Amazon has devoted substantial resources to complex transfers of revenue. Sales per country in Europe are obfuscated and not taxed directly, and payments are handled in low-tax Luxembourg. In an inverted financial version of the horsemeat scandal where a retailer sources beef from a supplier in Cyprus who in turn gets his stuff from the Netherlands from a company that in turn imported it from France where it arrived from Romania, Amazon is channeling revenue and profit to where it is cheapest. In this way, a lot of money is spend with the purpose of retaining a lot of money, by obscuring communication channels and obfuscating detail. What works for meat packers works for media packers just the same, and the public loses out.
Exhibit B: Precarious jobs. To accelerate deliveries, Amazon has started renting enormous warehouses in strategically chosen out-of-the-way locations all over the country. One such warehouse and the surrounding economic environment, in the former coal mining town of Rugeley, Staffordshire, was recently described in a FT Magazine article. The council was initially very happy about jobs coming back to the town and the prosperity they imagined returning with it.
It didn't quite work out that way. Most jobs are agency jobs, paid near the minimum wage and created one day and shed the next, depending on the season and the flow of business. That's how it is, I guess. Even Waterstone's hires temps to cope with the Christmas rush, but I get a bit annoyed about how the numbers are presented.
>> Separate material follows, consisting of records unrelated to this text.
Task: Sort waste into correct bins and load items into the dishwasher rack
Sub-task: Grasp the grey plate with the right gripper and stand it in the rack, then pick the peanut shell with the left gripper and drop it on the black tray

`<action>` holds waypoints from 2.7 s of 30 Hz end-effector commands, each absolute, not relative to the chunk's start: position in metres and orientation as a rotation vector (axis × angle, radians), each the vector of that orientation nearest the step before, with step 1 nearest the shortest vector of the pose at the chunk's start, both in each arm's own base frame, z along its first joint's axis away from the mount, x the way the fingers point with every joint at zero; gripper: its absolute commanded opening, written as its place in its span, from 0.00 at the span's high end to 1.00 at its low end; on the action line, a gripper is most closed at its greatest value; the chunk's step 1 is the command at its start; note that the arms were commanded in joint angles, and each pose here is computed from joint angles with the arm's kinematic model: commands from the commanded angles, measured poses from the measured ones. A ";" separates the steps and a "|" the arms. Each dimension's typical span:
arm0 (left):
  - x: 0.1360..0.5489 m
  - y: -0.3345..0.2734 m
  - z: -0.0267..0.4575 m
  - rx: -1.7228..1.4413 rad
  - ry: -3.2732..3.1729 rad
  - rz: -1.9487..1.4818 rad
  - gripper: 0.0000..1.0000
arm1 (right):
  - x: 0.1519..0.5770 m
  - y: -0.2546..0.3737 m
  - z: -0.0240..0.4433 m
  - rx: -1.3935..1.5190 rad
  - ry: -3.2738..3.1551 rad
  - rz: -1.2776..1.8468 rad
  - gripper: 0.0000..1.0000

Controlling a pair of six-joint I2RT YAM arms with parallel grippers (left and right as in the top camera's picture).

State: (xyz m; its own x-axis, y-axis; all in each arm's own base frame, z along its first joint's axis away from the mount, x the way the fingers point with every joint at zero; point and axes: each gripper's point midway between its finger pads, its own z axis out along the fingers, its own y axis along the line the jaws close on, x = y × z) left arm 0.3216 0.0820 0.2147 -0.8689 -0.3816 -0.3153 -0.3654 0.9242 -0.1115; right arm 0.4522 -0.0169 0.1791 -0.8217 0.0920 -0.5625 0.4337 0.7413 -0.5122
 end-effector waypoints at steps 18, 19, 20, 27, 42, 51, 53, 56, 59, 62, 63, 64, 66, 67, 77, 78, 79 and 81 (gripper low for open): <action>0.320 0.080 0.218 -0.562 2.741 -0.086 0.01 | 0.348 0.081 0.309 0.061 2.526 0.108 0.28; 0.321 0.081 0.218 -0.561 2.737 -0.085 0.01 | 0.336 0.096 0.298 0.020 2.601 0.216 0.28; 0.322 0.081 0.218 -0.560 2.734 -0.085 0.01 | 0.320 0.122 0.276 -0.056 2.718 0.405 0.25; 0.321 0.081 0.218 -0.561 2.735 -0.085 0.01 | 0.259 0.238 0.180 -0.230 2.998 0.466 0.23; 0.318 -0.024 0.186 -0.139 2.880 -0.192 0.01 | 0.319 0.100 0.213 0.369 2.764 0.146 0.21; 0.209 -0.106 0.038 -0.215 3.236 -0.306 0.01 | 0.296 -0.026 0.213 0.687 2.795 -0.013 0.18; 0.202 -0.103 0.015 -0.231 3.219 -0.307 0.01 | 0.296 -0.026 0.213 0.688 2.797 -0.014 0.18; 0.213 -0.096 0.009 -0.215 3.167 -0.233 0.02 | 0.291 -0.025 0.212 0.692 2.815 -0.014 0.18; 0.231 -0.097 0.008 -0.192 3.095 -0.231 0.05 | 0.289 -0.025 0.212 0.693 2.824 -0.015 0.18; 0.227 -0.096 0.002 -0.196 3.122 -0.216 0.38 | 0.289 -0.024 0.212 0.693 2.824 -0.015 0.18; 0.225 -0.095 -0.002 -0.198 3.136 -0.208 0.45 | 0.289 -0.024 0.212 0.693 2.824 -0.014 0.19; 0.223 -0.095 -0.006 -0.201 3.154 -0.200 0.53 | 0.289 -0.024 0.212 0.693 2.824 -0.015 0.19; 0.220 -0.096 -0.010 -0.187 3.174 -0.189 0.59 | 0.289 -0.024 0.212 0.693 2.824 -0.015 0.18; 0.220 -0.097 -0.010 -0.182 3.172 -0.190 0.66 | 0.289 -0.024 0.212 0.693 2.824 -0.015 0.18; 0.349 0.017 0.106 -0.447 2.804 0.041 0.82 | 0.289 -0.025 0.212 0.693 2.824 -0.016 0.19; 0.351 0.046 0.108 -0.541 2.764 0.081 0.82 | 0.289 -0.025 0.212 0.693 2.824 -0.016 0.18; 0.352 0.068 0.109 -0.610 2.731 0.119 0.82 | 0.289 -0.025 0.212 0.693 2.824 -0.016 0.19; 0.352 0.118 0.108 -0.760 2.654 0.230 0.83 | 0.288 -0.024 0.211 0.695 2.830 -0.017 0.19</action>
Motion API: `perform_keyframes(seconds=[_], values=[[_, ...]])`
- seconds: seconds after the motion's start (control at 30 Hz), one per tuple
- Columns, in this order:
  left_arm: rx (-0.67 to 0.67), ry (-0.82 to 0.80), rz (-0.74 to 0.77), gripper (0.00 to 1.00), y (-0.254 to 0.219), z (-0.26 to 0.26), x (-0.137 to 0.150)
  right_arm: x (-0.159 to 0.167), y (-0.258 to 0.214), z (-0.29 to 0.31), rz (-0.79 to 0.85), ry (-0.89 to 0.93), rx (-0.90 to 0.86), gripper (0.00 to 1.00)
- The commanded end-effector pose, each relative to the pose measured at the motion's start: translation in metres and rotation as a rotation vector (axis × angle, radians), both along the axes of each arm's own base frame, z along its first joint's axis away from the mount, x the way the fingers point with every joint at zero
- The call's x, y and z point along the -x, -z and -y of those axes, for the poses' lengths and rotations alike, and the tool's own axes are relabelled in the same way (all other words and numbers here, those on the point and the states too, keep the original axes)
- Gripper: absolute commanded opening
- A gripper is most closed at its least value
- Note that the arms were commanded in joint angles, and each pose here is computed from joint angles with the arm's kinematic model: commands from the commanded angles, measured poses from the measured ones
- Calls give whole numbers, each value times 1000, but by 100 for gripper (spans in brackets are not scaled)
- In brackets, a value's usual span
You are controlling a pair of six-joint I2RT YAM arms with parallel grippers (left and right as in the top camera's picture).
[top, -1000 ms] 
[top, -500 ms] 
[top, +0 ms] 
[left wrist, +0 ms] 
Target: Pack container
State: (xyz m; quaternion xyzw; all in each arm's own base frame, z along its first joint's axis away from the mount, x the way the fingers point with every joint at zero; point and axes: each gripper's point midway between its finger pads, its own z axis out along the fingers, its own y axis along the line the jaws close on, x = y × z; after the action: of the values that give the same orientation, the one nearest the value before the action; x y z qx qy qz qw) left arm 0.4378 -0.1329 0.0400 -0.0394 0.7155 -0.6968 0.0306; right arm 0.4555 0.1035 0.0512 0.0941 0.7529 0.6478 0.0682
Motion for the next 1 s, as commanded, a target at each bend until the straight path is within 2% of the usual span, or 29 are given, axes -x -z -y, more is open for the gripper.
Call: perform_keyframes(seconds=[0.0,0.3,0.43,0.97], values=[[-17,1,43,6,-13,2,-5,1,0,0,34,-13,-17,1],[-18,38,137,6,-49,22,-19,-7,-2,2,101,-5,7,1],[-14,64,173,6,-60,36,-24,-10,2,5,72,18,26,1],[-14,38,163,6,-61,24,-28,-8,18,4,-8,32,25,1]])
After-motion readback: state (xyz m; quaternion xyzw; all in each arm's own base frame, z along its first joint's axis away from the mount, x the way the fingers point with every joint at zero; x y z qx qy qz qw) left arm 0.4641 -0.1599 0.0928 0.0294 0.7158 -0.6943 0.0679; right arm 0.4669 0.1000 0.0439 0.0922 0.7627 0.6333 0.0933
The weapon of choice for every embattled enterprise is the number of jobs it secures, the money it puts into the local economic indirectly. This is how polluters win over residents. According to the FT Magazine article, which I can't be bothered to fact-check, an Amazon told a parliamentary committee last year that the company employed about 15,000 people in the UK. This sounds impressive, even if you subtract the number of jobs lost at HMV, Zavvi, Jacobs, Jessops, etc, until you cut through the PR crap. In October, an Amazon press release paraded the employment of 10,000 seasonal workers. In the company accounts, you find an average of 3,023 employees, but of course this doesn't sound nearly as good in front of parliament.
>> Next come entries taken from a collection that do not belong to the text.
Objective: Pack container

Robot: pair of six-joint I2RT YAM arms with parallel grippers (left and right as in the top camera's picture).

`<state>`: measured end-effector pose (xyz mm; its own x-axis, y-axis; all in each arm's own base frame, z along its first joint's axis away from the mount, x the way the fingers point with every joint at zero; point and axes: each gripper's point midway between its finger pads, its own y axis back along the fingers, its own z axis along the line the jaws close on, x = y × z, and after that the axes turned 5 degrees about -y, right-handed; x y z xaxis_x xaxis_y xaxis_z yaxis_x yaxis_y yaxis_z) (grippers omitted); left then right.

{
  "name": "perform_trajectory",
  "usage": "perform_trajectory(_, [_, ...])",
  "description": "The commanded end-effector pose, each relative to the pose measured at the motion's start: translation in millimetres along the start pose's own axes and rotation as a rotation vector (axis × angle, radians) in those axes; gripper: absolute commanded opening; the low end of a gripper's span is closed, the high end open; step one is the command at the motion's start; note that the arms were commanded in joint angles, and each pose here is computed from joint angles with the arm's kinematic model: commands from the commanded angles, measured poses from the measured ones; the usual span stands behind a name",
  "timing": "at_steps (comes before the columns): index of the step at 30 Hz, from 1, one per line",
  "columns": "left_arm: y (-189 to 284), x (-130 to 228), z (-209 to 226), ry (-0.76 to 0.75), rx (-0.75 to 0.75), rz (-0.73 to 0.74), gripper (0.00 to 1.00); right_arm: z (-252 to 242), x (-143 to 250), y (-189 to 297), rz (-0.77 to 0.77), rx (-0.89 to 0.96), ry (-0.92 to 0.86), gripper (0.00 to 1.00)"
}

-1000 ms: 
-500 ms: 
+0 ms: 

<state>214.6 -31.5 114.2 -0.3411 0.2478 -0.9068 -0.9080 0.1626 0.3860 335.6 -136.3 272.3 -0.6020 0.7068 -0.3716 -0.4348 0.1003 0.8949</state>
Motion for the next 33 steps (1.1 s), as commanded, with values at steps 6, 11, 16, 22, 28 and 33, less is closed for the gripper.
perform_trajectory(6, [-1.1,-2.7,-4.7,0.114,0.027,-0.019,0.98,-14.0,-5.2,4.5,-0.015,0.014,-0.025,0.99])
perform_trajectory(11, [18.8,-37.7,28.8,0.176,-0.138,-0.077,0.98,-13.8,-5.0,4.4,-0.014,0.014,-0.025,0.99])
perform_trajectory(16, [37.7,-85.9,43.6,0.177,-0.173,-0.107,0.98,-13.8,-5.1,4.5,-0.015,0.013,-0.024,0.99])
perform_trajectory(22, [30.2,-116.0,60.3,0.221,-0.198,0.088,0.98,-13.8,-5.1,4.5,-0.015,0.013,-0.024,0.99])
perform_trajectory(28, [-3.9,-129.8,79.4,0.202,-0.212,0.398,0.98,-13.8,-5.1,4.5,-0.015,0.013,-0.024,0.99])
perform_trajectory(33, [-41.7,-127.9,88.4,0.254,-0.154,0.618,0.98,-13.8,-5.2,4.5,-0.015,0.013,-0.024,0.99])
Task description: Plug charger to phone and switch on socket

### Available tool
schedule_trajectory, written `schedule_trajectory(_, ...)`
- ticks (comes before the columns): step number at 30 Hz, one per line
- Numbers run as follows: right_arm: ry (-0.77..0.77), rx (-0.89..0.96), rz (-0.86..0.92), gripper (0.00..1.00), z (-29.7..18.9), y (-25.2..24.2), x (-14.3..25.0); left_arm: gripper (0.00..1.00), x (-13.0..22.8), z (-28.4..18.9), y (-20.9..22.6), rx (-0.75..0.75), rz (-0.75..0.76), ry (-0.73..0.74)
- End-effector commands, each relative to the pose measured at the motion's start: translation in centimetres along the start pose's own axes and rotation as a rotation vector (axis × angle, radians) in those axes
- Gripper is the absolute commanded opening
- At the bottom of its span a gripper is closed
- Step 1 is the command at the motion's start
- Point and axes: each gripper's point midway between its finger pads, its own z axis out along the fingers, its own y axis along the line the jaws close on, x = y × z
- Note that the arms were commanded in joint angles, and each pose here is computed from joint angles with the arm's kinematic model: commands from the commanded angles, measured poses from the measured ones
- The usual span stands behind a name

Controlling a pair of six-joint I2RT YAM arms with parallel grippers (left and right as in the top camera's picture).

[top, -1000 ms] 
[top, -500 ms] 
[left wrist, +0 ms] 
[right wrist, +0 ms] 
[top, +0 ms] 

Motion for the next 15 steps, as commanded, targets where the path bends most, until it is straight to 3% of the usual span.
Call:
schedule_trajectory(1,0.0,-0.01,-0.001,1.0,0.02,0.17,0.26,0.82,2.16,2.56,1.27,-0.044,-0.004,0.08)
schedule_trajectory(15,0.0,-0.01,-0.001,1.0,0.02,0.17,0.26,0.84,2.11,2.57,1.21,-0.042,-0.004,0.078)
Recently, disturbing news has come out of Germany about a security firm of hard-right persuasion that was subcontracted to keep tabs on temporary workers housed in temporary accommodation. There was more than just a tinge of forced labor and harassment to the story. Granted, you can choose not to work for Amazon, but those that do tend not to have many options, and Amazon ought to treat them decently.
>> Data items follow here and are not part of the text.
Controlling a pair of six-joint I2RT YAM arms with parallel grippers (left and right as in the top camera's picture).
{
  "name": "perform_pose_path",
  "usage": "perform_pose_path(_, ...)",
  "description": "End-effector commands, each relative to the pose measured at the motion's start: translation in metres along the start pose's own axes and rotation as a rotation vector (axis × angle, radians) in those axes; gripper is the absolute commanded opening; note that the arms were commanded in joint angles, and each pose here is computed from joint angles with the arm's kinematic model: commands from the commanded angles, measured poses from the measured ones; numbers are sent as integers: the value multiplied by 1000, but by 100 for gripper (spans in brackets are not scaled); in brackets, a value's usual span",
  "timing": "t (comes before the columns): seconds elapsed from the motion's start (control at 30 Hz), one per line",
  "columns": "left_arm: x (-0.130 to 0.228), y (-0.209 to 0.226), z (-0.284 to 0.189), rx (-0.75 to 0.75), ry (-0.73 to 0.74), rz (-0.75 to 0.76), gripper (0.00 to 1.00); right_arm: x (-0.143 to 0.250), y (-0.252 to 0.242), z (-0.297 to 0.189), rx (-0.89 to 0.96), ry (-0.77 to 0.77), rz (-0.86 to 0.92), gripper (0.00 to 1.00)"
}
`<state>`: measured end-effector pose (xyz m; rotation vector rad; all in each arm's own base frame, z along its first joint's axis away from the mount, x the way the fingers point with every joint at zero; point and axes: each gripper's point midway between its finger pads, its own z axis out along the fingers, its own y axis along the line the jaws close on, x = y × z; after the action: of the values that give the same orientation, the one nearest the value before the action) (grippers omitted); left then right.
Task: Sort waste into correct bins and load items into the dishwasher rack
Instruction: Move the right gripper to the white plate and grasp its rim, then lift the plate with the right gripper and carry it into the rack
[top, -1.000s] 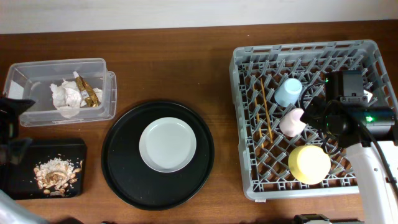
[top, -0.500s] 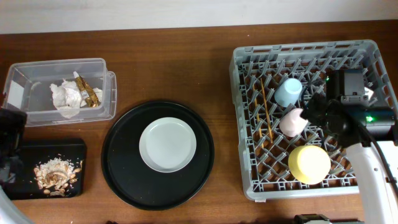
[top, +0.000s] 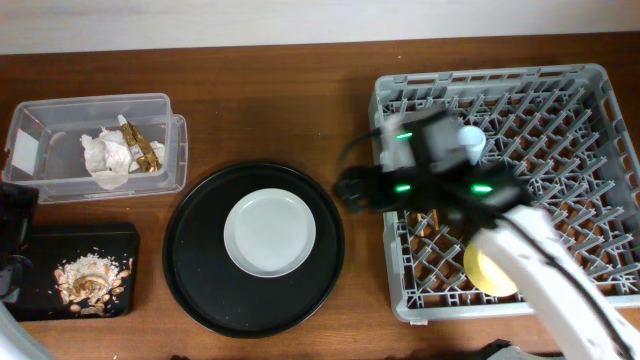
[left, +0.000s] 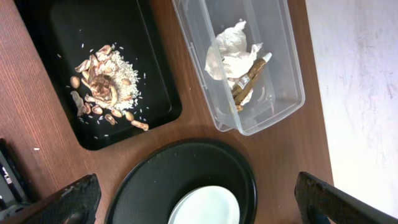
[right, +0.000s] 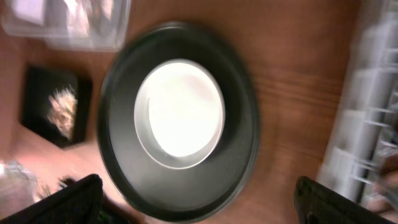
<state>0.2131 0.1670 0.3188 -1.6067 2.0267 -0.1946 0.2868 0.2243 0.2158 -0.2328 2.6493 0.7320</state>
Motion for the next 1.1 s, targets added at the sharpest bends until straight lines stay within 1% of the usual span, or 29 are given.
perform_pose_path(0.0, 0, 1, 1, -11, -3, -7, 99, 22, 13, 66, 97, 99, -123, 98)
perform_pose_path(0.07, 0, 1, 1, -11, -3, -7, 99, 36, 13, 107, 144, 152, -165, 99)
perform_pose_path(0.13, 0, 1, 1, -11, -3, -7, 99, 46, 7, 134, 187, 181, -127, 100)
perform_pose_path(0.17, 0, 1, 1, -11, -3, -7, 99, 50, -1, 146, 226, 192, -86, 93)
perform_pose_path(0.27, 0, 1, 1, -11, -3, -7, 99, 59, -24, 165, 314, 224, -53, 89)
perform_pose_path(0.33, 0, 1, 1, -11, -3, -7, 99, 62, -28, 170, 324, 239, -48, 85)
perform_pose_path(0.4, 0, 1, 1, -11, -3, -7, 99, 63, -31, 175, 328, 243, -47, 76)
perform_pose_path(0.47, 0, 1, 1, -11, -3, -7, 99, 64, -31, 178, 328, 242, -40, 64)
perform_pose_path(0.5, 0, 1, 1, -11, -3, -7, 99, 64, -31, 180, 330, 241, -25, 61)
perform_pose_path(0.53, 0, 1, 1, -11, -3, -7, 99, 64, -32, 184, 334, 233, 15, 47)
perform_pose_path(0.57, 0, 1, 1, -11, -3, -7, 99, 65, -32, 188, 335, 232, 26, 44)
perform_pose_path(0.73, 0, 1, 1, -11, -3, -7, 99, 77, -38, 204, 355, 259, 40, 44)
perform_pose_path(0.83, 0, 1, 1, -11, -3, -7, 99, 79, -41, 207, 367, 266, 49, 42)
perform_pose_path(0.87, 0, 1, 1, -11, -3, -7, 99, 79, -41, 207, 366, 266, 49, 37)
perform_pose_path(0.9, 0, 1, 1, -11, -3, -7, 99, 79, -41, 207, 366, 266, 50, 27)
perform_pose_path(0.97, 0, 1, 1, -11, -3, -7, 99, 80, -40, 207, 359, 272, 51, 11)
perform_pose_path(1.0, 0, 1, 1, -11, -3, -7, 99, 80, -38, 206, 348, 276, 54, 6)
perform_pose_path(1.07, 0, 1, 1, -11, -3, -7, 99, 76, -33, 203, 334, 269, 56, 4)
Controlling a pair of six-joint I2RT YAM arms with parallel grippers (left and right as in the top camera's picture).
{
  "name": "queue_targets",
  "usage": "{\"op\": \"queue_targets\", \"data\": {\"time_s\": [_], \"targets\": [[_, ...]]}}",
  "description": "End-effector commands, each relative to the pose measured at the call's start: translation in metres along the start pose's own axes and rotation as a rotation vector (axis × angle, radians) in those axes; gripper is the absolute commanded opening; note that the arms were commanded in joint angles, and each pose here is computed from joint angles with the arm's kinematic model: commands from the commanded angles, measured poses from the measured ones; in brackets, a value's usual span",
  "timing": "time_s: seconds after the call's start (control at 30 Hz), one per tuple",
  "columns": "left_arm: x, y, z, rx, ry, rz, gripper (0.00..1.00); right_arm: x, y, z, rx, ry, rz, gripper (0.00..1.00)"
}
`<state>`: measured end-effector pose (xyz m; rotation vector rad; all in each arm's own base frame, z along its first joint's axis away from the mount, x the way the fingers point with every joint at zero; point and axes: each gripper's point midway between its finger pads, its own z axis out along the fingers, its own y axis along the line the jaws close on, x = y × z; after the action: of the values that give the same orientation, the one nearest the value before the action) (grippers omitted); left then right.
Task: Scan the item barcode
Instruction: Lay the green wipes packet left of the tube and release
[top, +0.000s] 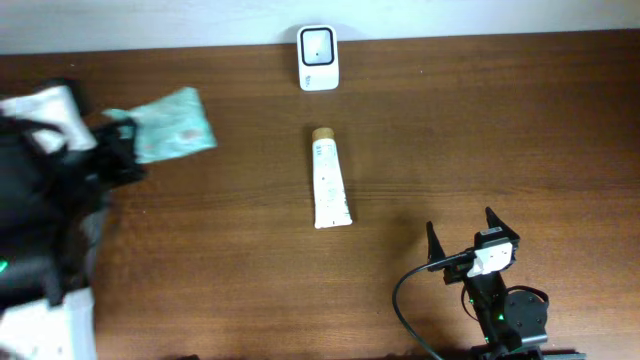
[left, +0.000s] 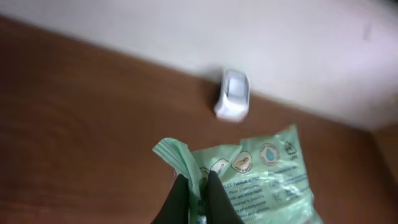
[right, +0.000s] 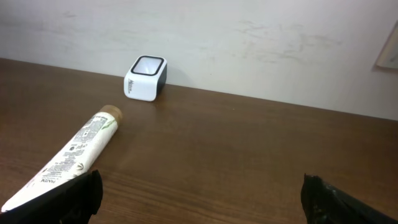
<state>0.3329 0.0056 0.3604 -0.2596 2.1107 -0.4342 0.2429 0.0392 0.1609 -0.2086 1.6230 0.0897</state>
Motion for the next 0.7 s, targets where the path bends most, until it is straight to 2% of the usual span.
{"op": "queue_targets", "data": {"time_s": [0.0,0.13,0.33,0.57,0.67], "targets": [[0.063,-0.002,0.073,-0.028,0.234,0.049,0.00,0.003,0.001,0.000,-0.004,0.003,0.004,0.98],[0.129,-0.019,0.149,0.009,0.430,0.111,0.00,0.003,0.001,0.000,-0.004,0.003,0.004,0.98],[0.212,-0.014,0.217,-0.046,0.648,0.121,0.00,0.003,0.001,0.000,-0.004,0.004,0.004,0.98],[0.253,0.003,0.247,-0.097,0.734,0.110,0.00,0.003,0.001,0.000,-0.004,0.003,0.004,0.98],[0.254,-0.007,0.251,-0.075,0.722,0.130,0.58,0.003,0.001,0.000,-0.004,0.003,0.004,0.98]]}}
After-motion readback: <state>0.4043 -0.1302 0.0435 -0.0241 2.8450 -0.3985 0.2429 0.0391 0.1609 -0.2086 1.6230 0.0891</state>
All in all, it seems as if the paint were flaking off the shiny internet giant in a bad way. It's still profitable beyond all competition and great with customer service. The number of different CDs and books on its shelves is staggering, but its reputation has taken a hit. Maybe HMV is going down at exactly the time when it becomes evident that Amazon needs a strong competitor so that customers can vote with their wallets on how business should be conducted.